Photo: Bundesregierung/Kugler

There is still a chance that the United Kingdom could leave the European Union with a deal, said Chancellor Angela Merkel during her speech in the German Bundestag. The German government will continue to work towards this goal, but the country is prepared for a no-deal Brexit.

"Europe must develop new strengths"

Although Europe will maintain economic and cordial relations with the UK in future, Angela Merkel pointed out that post-Brexit, Europe will have an "economic competitor on its doorstep".

"We will also be weakened by the withdrawal of the UK," said the Chancellor. On the other hand, this is an opportunity for Europe to develop new strengths. The new President of the European Commission, Ursula von der Leyen, sent the right signals when she presented her team on Tuesday. Europe must lead the way in terms of climate action. It has ground to make up in the field of digitalisation. And in all technological sectors it must once again be world-class.

Angela Merkel also pointed to the shift in global power – the trade conflicts between China and the USA and Russia’s new geostrategic strength. "I believe if we work together we can engineer a win-win situation," she said, but "respect for human rights is crucial for us. That also applies to Hong Kong, where we believe that the principle one country-two systems is the right one."

Europe still has close links to the "super power that is the USA". But it cannot automatically be assumed that the USA will protect Europe. Germany intends to respect its pledge to raise defence spending as a percentage of gross domestic product (GDP) toward the two percent mark. The EU must also step up its common defence policy.

Climate action for the generations to come

The Chancellor also stressed, "If we forge ahead with climate action, it will cost money. This will be money well spent." It would cost more if we do nothing. On 20 September the Climate Cabinet will launch concerted climate action measures – a major accomplishment.

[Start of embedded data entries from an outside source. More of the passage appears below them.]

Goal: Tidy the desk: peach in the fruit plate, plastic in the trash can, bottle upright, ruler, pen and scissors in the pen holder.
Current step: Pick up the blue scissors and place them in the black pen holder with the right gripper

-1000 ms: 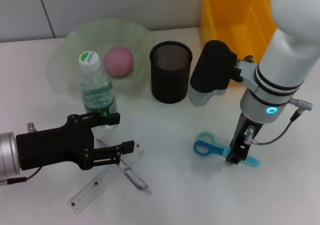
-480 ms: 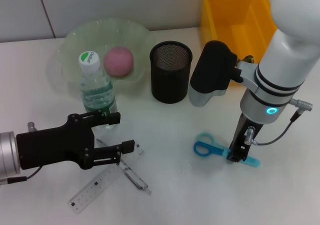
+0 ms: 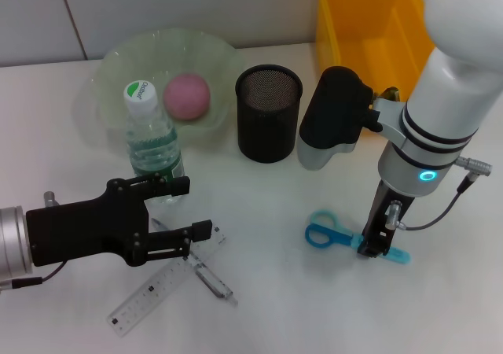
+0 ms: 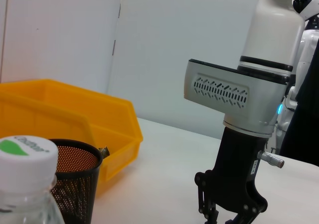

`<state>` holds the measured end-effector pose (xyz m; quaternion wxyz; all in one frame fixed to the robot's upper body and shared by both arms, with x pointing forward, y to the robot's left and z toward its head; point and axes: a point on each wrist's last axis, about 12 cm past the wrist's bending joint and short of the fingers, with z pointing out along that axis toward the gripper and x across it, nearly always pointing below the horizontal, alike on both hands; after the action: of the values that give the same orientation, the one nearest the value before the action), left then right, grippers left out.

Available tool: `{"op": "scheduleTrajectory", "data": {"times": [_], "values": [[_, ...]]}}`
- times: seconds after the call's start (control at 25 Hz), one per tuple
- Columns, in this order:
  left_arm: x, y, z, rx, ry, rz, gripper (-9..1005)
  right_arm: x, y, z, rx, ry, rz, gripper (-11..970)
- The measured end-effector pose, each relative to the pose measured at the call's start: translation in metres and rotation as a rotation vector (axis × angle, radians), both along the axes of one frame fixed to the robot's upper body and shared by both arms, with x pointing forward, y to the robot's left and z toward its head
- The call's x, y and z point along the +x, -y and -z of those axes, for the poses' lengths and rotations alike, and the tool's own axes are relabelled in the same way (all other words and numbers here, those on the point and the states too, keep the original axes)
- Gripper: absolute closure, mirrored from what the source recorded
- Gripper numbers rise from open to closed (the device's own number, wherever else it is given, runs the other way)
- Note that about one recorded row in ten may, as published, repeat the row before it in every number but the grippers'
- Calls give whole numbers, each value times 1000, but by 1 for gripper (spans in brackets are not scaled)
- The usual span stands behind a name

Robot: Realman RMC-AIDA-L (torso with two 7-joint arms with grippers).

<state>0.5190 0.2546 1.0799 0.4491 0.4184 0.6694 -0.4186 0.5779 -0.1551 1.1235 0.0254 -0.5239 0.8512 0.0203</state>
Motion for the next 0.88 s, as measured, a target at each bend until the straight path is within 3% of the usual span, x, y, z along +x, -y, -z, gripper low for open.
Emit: {"op": "scheduleTrajectory", "data": {"times": [0.2,0.44,0.88], "values": [[0,0,0,0,0,0,209,-1,-2,-3,34,-8,2,746],[-1,-1,1,-1,-3,-1,209,2,3,-26,157,20,41,747],[-2,-2,1,0,-4,-1,209,-10,46,-67,505,130,99,743]]}}
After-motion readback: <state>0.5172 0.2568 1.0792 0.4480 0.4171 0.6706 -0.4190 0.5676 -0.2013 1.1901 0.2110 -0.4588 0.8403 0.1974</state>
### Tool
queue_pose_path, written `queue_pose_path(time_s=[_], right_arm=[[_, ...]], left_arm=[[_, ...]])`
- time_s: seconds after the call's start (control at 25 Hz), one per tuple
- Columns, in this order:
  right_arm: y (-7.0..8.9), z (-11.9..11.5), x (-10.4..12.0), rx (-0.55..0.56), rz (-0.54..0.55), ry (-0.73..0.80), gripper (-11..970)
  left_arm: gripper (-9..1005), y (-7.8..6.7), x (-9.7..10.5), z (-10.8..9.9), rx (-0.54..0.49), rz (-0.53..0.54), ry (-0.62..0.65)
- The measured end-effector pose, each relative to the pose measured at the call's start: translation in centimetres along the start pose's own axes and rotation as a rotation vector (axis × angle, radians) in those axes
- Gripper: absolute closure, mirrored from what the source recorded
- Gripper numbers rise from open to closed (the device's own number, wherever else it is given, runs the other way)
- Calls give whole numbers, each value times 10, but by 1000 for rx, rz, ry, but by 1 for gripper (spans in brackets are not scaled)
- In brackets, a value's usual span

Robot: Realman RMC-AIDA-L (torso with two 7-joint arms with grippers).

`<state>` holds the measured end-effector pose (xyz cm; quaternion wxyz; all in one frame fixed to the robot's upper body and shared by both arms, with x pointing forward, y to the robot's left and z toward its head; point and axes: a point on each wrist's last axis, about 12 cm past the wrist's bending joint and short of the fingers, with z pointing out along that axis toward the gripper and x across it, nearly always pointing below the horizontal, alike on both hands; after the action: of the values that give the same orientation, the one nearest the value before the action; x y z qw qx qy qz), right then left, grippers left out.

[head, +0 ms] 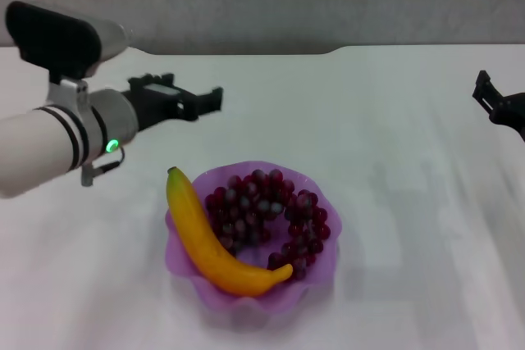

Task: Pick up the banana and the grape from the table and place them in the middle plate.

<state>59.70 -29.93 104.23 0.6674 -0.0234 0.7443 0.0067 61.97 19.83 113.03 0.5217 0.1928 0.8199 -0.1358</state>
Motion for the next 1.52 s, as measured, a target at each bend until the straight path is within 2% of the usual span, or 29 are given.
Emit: queue_pose_path(time_s=[0.2, 0.4, 0.56, 0.68, 0.76, 0.96, 1.16, 1.36, 1.52], right_arm=[[0, 1, -1, -1, -5, -1, 113], [0, 1, -1, -1, -4, -2, 113], [0, 1, -1, -2, -4, -3, 113], [2, 3, -3, -6, -4, -9, 113], [2, 4, -4, -8, -4, -11, 113], [5, 6, -6, -14, -1, -15, 113], [8, 9, -9, -22, -1, -23, 113], [9, 10, -11, -26, -1, -28, 113], [9, 10, -12, -24, 2, -36, 113]], left_arm=[[120, 19, 12, 0, -140, -35, -79], [123, 28, 22, -1, -243, -51, -142], [124, 35, 29, -2, -358, 5, -228], [124, 41, 34, 3, -415, 47, -247], [124, 47, 35, 6, -428, 34, -240], [124, 68, 37, 11, -440, -74, -230], [124, 87, 40, 5, -406, -140, -288], [124, 99, 42, -1, -336, -105, -340], [124, 98, 53, -11, -323, -82, -395]])
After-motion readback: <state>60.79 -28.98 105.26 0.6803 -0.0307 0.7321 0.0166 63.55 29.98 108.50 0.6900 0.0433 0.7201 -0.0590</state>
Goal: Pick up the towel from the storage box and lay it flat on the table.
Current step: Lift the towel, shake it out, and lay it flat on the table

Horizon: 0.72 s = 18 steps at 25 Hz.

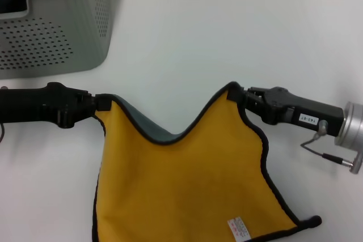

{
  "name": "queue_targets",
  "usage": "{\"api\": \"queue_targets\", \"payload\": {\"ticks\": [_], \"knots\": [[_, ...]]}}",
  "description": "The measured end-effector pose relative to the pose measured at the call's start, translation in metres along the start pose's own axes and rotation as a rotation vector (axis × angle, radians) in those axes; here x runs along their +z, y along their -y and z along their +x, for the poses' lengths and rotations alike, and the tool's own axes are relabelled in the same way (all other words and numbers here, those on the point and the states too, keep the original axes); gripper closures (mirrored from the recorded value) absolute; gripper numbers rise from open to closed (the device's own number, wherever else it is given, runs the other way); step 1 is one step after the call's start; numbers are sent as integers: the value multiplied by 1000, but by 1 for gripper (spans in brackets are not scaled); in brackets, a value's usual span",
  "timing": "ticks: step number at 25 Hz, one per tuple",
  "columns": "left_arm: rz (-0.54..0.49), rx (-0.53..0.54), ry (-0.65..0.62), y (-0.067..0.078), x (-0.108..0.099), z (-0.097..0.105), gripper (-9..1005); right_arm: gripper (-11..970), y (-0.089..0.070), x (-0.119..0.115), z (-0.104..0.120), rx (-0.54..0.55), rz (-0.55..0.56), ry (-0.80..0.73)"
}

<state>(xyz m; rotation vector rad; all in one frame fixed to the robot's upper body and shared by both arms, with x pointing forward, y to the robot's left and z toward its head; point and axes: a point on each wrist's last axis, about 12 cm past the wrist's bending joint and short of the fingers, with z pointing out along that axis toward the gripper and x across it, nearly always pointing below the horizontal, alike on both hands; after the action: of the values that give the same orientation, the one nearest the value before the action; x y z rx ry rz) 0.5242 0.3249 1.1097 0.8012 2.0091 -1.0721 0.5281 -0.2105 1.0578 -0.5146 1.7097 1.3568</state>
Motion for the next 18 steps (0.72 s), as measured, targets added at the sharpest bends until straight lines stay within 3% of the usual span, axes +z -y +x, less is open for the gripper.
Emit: {"api": "queue_targets", "payload": {"ticks": [10, 18], "knots": [[-136, 11, -3, -17, 8, -10, 968, 942, 26, -3, -35, -123, 159, 55], [-198, 14, -5, -26, 16, -20, 968, 941, 37, 8, -44, -150, 230, 7]]}}
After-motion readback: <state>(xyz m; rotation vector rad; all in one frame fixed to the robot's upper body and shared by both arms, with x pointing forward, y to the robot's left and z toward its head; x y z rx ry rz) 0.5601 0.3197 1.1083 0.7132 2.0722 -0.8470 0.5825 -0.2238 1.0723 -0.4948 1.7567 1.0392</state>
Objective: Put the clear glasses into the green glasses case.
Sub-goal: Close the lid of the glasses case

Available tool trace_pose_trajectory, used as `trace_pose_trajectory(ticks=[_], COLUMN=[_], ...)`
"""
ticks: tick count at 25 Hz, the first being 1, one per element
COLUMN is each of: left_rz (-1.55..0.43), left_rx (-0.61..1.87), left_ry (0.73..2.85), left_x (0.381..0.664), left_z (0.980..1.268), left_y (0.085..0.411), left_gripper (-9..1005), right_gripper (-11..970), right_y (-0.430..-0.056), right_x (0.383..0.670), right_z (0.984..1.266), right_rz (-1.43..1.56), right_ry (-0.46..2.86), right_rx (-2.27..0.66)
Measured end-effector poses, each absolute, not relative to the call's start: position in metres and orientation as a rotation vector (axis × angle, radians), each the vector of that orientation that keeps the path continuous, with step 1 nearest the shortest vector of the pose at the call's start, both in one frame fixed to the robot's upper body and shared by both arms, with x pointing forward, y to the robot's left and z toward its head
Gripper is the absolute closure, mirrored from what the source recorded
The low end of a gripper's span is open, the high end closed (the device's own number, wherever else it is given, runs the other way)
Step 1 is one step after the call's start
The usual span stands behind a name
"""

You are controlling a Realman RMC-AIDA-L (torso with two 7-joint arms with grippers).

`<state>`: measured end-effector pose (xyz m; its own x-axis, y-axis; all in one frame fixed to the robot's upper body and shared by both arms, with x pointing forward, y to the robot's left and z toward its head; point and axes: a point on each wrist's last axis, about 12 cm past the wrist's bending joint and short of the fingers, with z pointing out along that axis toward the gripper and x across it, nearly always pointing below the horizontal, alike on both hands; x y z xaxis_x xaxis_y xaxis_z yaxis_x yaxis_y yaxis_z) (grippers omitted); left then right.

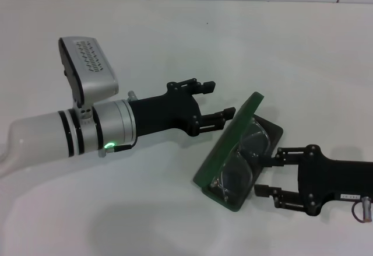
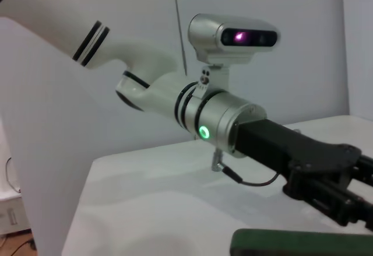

Putting a price on emissions of the climate-damaging gas carbon dioxide, and managing volumes of emissions are ways of reducing our carbon footprint. For this, the use of renewables will have to be further expanded. And that in turn will need people to accept new transmission cables and wind turbines, most of which are built in rural areas. Angela Merkel called for efforts to counter a "certain arrogance" on the part of people who live in towns. An alliance is needed she said, between town and country. Local authorities could share in the profits generated by wind plants.

Converting the social market economy to digitalisation

By the end of 2020, 99 per cent of households will have access to broadband, pledged Angela Merkel. The G5 network is also to be swiftly rolled out.

Smaller and medium-sized companies too must understand that today just producing goods is no longer a guarantee of economic success. Artificial intelligence is moving into every aspect of our lives. What is important today is data sovereignty and how artificial intelligence is used to benefit people. "The social market economy is taking on a new dimension. It must be converted to digitalisation," said Angela Merkel.

Zero tolerance of hatred and racism

Finally, the Chancellor spoke out against hatred and racism. "If it is not clear that in this country there will be zero tolerance of racism, hatred and antipathy towards other people, coexistence is not going to work." In Germany, attacks on Jews or foreigners have become everyday occurrences, as has hate speech. "That is something we must fight," demanded the Chancellor. The foundation for voluntary engagement founded by the Chancellor has an important role to play here, she said.

The general budget debate is the highlight of consultations on the national budget in the German Bundestag. The Chancellor speaks during the debate as do the leaders of the parliamentary groups in the German Bundestag.